- Born: David Ellis Lardner March 11, 1919 Niles, Michigan, United States
- Died: October 19, 1944 (aged 25) Aachen, Germany
- Resting place: Henri-Chapelle American Cemetery and Memorial - Belgium
- Occupation: Editor, movie critic, war correspondent
- Spouse: Frances Chaney ​ ​(m. 1941; div. 1944)​;
- Children: 2
- Parents: Ring Lardner, Ellis Abbott
- Relatives: James, John, Ring Jr. (brothers)

= David Lardner =

American journalist (1919–1944)

David Ellis Lardner (March 11, 1919 – October 19, 1944) was an American editor, a movie critic, and later a war correspondent for The New Yorker magazine. He was the fourth son of humorist Ring Lardner. He was killed when a land mine exploded under the jeep he was riding in while covering the European Theatre of World War II. He had been in Europe for four months.

==Background==
David Lardner, the youngest of four sons born to noted writer and humorist Ring Lardner and his wife, Ellis Abbott, remained unnamed for two months after his birth, and his father ran a contest for naming suggestions, none of which were used.

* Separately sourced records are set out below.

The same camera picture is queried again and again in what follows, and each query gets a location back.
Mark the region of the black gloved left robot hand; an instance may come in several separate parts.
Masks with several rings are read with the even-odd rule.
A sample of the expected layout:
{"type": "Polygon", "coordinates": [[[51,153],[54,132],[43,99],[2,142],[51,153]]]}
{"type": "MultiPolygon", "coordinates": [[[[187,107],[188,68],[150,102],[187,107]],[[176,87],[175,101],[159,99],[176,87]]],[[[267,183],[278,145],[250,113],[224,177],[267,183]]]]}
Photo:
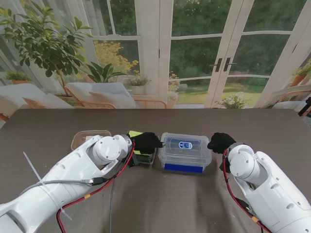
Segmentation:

David Lardner became an anonymous reporter and interviewer for "The Talk of the Town" column in The New Yorker in 1939 at the age of 20, as well as a movie reviewer. Shortly after he married his wife Frances, he was given responsibility for another department, "Notes on Sports". His two children, Kate and Joe, were born while he was writing this column. The "Notes on Sports" column continued intermittently for more than two years but was discontinued permanently when David left to cover World War II in London. He asked for an overseas assignment after being rejected for military service due to poor eyesight.

==Death==
Lardner and Russell Hill, correspondent for the New York Herald Tribune, were riding in a jeep from the combat-devastated city of Aachen to a press camp on October 19, 1944. Lardner had only joined the First Army press corps a few days before, on his first war assignment.

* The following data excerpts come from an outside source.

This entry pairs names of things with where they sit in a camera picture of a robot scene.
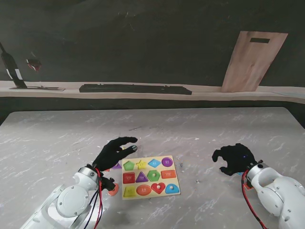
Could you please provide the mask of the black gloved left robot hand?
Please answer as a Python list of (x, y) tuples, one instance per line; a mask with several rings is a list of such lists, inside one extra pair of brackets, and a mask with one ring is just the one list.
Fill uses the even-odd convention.
[(120, 160), (126, 158), (128, 155), (137, 151), (138, 147), (132, 145), (126, 149), (122, 149), (121, 146), (128, 143), (136, 143), (138, 139), (136, 137), (119, 137), (111, 140), (106, 144), (96, 159), (93, 161), (93, 168), (105, 171), (115, 166)]

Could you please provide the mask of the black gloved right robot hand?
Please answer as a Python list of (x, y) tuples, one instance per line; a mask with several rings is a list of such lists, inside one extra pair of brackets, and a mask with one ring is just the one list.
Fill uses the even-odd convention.
[(253, 153), (240, 143), (236, 143), (234, 146), (223, 146), (215, 150), (212, 160), (217, 162), (219, 157), (227, 162), (227, 167), (220, 167), (220, 171), (228, 176), (245, 172), (257, 163)]

Hill suggested that they take a short-cut. The road chosen had just been swept for mines by engineers but the mines had been left stacked by the road for retrieval the following day, and the vehicle swerved into a pile of them. "One report said the jeep touched off a string of seven antivehicular mines."

Lardner was blown from the jeep and knocked unconscious. He died a few hours later in a hospital. Hill was also injured, and the driver was killed. Lardner was 25.